Wednesday, 1 July 2009

LIVING APART TOGETHER



Despite talk of an economic recovery, the recession is still making life hard for couples wanting to move on after divorce. Resolution, says that continuing problems in the housing market are preventing divorcing couples from moving to separate accommodation after their divorce. Selling the family home is often an important step for couples and their families making the transition from one home to two after divorce, but with limited mortgage deals, the increase in unemployment, and one in ten homeowners now in negative equity, selling up or moving on is easier said than done for many couples.

To help people in this situation, Resolution is today launching a series of online hints and tips for couples “living apart together” ahead of a national conference on the credit crunch and family law in London.

Having made the difficult decision to split, it can be incredibly stressful for couples to then have to live together – and to not know when this property limbo will end. That’s why we have launched these useful tips, which are available online, outline some simple practical steps to dealing with debt, property issues and how to cope generally with living with your ex.
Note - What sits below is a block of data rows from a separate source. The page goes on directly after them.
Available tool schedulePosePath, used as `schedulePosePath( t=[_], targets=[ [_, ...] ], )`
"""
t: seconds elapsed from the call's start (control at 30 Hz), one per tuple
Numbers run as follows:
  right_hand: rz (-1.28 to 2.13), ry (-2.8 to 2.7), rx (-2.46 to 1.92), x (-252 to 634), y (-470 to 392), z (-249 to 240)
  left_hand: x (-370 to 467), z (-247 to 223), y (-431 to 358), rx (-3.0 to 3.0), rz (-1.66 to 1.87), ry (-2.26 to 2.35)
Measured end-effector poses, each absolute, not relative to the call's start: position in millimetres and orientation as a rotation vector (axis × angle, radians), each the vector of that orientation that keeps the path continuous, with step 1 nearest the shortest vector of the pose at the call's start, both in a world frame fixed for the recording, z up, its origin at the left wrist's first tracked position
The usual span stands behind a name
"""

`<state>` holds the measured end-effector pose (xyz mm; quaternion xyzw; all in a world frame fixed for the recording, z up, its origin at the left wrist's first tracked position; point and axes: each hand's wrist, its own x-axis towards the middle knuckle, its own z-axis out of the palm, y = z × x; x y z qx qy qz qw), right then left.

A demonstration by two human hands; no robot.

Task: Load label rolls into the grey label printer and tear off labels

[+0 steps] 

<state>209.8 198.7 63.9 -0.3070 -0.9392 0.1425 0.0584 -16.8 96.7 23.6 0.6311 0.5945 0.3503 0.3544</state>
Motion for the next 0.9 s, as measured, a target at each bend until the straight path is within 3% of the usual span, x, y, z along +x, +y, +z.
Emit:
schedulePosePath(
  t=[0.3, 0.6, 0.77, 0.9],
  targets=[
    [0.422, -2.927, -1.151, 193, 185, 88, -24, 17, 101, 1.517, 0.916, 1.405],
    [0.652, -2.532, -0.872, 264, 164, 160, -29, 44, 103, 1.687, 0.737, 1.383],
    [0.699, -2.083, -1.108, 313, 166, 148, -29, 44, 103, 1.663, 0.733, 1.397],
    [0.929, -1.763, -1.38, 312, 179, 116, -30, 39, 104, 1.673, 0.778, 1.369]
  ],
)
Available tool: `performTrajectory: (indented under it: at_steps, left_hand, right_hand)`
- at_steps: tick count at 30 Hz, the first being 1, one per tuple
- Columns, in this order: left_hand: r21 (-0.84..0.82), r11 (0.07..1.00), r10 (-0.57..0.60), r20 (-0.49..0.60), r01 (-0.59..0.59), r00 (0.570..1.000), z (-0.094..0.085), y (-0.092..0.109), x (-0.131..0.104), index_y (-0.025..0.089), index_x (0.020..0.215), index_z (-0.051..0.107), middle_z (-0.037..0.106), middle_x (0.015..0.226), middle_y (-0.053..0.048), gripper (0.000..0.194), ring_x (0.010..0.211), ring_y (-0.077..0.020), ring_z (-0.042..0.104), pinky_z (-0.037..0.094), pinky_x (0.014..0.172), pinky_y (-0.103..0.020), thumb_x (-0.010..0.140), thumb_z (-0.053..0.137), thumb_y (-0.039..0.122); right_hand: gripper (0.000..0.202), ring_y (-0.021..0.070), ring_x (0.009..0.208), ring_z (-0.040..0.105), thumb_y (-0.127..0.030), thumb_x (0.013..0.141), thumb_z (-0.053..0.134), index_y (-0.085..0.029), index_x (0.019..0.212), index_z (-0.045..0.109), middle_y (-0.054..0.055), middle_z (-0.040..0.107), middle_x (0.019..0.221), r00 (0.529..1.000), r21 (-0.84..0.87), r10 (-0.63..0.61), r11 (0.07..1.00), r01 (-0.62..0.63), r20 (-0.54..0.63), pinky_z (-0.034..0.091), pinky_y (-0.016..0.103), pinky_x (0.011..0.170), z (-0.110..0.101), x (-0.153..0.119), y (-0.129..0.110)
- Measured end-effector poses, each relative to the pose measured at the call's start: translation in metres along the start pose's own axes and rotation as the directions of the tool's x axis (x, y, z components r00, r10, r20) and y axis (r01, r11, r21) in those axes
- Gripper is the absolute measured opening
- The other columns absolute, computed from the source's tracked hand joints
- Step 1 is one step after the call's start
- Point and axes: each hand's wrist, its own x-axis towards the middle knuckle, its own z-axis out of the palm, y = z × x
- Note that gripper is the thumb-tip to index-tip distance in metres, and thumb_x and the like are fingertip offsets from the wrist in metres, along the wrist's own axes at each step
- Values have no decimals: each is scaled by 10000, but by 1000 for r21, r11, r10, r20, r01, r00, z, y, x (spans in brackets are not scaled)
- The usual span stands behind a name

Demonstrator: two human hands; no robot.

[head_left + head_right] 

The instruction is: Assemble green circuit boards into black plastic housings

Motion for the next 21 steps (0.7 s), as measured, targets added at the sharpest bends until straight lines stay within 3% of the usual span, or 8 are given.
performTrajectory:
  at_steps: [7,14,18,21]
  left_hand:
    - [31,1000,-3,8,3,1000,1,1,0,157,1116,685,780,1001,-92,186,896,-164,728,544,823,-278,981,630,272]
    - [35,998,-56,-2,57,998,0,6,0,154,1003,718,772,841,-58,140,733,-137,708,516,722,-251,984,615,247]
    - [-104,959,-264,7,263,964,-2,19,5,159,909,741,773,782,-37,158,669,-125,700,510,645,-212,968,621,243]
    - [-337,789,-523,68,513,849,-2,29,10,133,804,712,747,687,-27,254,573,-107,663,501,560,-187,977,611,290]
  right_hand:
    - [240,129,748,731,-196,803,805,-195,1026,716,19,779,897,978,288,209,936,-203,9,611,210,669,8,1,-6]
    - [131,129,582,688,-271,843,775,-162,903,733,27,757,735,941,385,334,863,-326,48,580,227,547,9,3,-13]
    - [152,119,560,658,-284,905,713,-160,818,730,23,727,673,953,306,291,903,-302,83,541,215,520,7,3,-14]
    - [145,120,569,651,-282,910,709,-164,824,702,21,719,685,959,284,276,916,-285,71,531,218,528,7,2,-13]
Here are some of the tips for couples “living apart together”. For more tips, including those on dealing with debt and property, log onto
http://www.resolution.org.uk/advice_centre/

1. Try to agree some ‘ground rules’ – especially around subjects that are likely to prompt argument. If you can’t do this together – think about using a professional – such as a mediator – to help you to discuss and agree things calmly

2. Get short breaks from one another – a week-end with a friend, a day out or even a short holiday will help you to see things from a fresh perspective.

3. If you can, try to stay cost efficient whilst you are still under the same roof Continuing to share costs in regard to food, housekeeping items etc. will be better than doubling costs unnecessarily.

4. Play fair in regard to new partners or relationships – and don’t expect to use your home as a base for entertaining! – this is particularly important if you are a parent.

5. Don’t lose heart – no recession lasts forever – keep thinking creatively, get specialist advice in regard to finances, property and the lettings market.